Everything has a common origin. For me, I say that the origin is God. He has existed *always*. So my amended point is that everything other than God has a common origin, God. This is as far as I need to go. God's purpose in creating everything else is whatever it is, and His means of doing so were and are whatever they were and are.

Or....

Everything has a common origin. There is no God to have created anything, so how did everything get here? This is where I have difficulty. Before I was saved, I attributed everything to randomness. It was the most sensible solution I could find that did not break down under questioning. It meant that *stuff* (stuff being the pieces that everything is made from) existed, but randomness was the force acting upon them. Now, I am sitting on the other side looking back at it, and it seems to be loaded with difficulties.
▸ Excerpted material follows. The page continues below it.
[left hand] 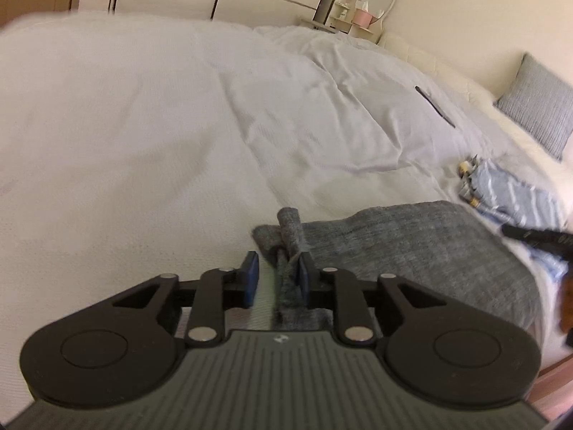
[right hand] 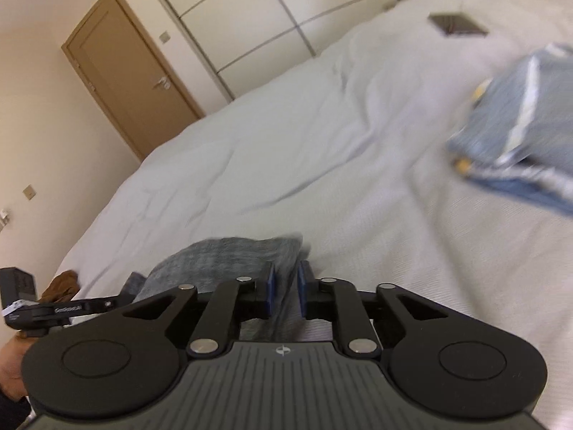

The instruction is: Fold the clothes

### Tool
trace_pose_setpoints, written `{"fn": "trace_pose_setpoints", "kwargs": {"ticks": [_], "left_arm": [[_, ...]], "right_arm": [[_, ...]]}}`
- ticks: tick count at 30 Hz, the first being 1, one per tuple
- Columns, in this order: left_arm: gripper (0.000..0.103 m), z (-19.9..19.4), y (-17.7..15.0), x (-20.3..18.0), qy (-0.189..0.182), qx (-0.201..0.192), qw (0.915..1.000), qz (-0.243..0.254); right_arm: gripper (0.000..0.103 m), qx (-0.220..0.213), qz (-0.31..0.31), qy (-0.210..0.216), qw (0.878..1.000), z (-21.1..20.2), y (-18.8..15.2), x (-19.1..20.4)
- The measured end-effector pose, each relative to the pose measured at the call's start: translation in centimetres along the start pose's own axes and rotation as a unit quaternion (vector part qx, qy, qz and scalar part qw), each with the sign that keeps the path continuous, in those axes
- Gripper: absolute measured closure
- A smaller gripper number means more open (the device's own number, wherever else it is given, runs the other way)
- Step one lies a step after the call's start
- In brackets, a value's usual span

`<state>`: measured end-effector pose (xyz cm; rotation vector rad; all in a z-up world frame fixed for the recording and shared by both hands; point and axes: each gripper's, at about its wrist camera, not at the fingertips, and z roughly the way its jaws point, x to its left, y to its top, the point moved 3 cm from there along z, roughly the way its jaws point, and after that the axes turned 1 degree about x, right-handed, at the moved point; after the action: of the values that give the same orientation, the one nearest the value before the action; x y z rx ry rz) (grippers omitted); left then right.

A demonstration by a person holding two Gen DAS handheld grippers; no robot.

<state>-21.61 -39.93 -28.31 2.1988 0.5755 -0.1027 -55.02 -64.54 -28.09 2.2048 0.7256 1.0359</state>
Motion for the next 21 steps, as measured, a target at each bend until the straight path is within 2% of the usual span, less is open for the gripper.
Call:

First, randomness is as uncertain as God: one can be proven as easily as the other. Second, if randomness is responsible for everything else existing, the times that *creative forces* (I am clearly using the term to suit my needs for lack of knowing a better way) had to line up are astonishing. In fact, it is so astonishing that it becomes even more fantastic than the idea of God.

Before anyone gets his feathers ruffled, rest assured that I am aware that there are other options, but I do not see an option existing that does not rest on either randomness or purpose.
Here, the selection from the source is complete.